• TASK TO CARRY OUT:
Whatever precedes the line containing "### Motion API" is not copied; that line and every line after it through the final one below are copied exactly, except pictures.

• DATA SHOWN:
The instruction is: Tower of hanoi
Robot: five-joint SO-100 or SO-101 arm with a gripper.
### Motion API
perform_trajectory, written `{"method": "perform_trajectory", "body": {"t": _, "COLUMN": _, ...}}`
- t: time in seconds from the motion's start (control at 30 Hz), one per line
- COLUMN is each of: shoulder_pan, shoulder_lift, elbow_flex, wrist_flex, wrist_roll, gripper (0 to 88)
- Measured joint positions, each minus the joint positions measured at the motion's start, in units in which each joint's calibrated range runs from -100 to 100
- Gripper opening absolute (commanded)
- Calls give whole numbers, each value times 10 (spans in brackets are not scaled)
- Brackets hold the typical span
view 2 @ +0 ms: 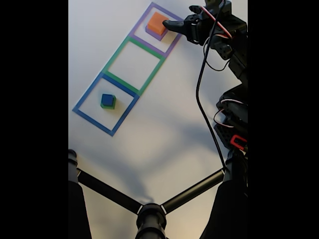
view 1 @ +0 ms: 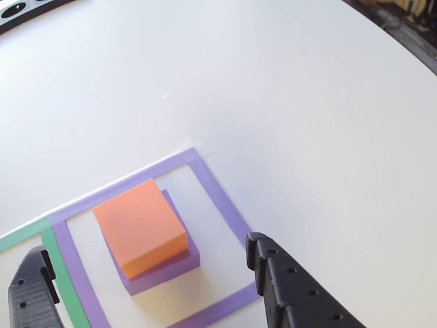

• RESULT OF THIS EXERCISE:
### Motion API
perform_trajectory, written `{"method": "perform_trajectory", "body": {"t": _, "COLUMN": _, ...}}`
- t: time in seconds from the motion's start (control at 30 Hz), one per line
- COLUMN is each of: shoulder_pan, shoulder_lift, elbow_flex, wrist_flex, wrist_roll, gripper (0 to 88)
- Measured joint positions, each minus the joint positions measured at the motion's start, in units in which each joint's calibrated range runs from -100 to 100
- Gripper opening absolute (commanded)
- Calls give whole numbers, each value times 10 (spans in brackets are not scaled)
- Brackets hold the typical span
view 2 @ +0 ms: 
view 1 @ +0 ms: 

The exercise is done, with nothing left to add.